:: Records shown ::
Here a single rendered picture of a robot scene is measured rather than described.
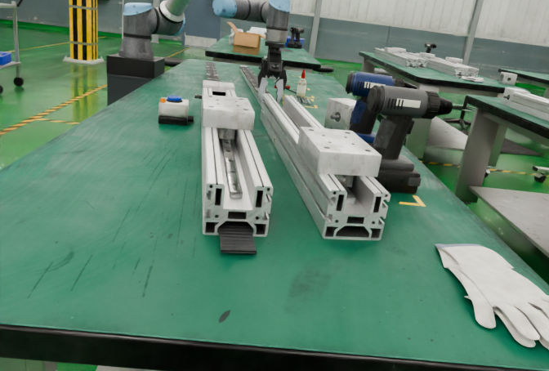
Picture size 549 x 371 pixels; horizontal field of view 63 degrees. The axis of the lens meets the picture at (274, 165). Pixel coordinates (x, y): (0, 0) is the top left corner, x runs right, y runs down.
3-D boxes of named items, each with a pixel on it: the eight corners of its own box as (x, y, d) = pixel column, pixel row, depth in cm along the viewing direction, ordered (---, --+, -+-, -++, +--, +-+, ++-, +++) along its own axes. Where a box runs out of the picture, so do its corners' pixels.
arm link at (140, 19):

==

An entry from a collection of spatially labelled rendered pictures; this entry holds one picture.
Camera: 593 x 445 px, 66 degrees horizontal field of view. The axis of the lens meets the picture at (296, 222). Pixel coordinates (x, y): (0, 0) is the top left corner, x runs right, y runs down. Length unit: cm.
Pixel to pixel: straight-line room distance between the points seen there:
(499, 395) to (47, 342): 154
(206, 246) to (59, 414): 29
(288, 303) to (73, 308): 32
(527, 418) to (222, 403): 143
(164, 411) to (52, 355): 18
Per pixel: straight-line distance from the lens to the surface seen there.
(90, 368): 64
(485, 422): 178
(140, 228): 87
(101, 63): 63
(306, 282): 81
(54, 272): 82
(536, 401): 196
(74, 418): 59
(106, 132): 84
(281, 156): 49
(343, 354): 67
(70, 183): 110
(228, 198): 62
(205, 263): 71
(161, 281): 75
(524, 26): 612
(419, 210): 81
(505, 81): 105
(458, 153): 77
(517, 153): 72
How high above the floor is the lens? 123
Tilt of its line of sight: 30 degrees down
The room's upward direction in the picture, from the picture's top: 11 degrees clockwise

...

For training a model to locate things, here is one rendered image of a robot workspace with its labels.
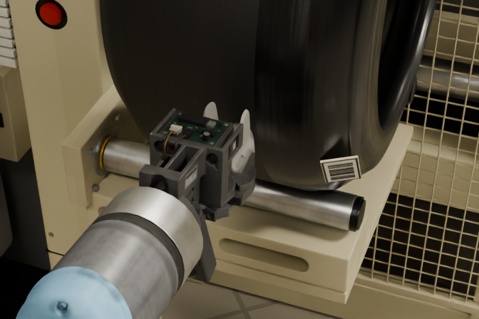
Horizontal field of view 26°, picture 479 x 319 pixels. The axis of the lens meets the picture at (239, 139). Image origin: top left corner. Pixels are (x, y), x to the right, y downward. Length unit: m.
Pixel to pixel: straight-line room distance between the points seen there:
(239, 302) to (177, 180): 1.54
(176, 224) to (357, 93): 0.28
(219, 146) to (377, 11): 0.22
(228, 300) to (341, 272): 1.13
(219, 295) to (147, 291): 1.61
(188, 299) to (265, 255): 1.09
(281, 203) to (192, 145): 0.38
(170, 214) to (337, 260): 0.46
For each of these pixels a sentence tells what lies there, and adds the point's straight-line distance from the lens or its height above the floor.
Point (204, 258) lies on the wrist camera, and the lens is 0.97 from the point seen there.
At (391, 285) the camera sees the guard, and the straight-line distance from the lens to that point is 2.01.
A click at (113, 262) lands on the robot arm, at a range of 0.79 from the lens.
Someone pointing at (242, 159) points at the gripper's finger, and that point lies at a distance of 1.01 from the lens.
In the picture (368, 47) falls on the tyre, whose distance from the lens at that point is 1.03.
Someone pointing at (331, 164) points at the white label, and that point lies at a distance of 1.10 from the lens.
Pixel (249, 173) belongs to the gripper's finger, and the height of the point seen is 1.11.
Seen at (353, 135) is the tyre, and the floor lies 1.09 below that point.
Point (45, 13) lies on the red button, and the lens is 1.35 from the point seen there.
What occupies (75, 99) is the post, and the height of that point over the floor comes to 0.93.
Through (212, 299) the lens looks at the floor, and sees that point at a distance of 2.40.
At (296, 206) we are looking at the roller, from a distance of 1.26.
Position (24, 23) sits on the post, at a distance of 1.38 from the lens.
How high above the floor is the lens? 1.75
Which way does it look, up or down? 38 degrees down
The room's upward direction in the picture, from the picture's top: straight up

:: Exercise goal ::
The lines to extract from the data above begin with the line containing "For each of" and end with the line containing "A click at (113, 262)". Extract them exactly, including both.

:: Result ::
For each of these pixels a sentence tells what lies there, and adds the point's straight-line distance from the lens or its height above the floor.
Point (204, 258) lies on the wrist camera, and the lens is 0.97 from the point seen there.
At (391, 285) the camera sees the guard, and the straight-line distance from the lens to that point is 2.01.
A click at (113, 262) lands on the robot arm, at a range of 0.79 from the lens.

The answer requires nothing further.